Transcurrían los años y el joven Andrés cada vez atendía a más clientes. Se estableció durante dos años en la calle de la Música hasta 1955, junto a su nuera y su hijo Rafael. Por aquel entonces cobraba 700 pesetas por un traje a medida completo. "Era caro, teniendo en cuenta que un oficial del ejército cobraba unas doce pesetas diarias".

La ropa militar siempre ha sido una de sus debilidades. De hecho actualmente trabaja con prendas oficiales de la Policía Local. "A raíz de un concurso que me presenté para El Corte Inglés, la Policía de Almería se fijó en mi. Han pasado 30 años desde entonces, los mismos que llevo ganando el concurso de vestuario de la Policía de la capital", reconoce, mientras muestra un gorra policial.

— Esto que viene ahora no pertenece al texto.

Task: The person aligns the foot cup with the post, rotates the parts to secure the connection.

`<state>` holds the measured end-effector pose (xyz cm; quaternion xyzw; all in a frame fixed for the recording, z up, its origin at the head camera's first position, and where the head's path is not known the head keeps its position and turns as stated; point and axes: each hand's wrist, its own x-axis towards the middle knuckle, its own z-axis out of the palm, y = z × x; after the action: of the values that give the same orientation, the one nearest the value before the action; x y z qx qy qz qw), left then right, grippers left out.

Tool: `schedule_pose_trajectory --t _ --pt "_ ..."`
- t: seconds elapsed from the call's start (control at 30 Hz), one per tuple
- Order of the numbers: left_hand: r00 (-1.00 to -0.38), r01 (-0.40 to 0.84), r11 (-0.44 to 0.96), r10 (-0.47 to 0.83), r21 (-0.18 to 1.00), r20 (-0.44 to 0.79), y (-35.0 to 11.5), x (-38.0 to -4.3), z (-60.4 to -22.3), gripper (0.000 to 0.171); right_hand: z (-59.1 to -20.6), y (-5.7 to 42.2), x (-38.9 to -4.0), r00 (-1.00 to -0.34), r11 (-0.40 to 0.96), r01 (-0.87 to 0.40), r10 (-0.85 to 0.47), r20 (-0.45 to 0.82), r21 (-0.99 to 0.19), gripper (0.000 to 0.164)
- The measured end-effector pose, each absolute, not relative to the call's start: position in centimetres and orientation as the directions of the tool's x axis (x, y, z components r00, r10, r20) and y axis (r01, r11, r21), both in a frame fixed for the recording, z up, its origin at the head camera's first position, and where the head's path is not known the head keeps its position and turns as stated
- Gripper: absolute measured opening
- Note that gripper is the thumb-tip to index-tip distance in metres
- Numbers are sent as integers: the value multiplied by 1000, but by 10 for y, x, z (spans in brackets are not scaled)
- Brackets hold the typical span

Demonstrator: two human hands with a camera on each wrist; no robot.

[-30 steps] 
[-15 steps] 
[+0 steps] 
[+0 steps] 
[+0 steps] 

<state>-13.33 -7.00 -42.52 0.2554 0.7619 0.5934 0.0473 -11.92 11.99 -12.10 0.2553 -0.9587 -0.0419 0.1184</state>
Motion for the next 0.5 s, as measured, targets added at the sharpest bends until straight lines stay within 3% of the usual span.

El trabajo de sastre requiere el manejo de numerosas habilidades. Los arreglos, la confección, las transformaciones del vestuario, el estudio de la figura, la traza, la medida o el corte, han formado parte de los quehaceres diarios de Andrés y su familia durante los últimos cincuenta años. "Primero tomo las medidas al cuerpo del cliente, después corto el traje a la medida adecuada. Una vez cortado trabajo las terminaciones de la prenda. Esta corrección es el último paso antes de finalizar la tarea.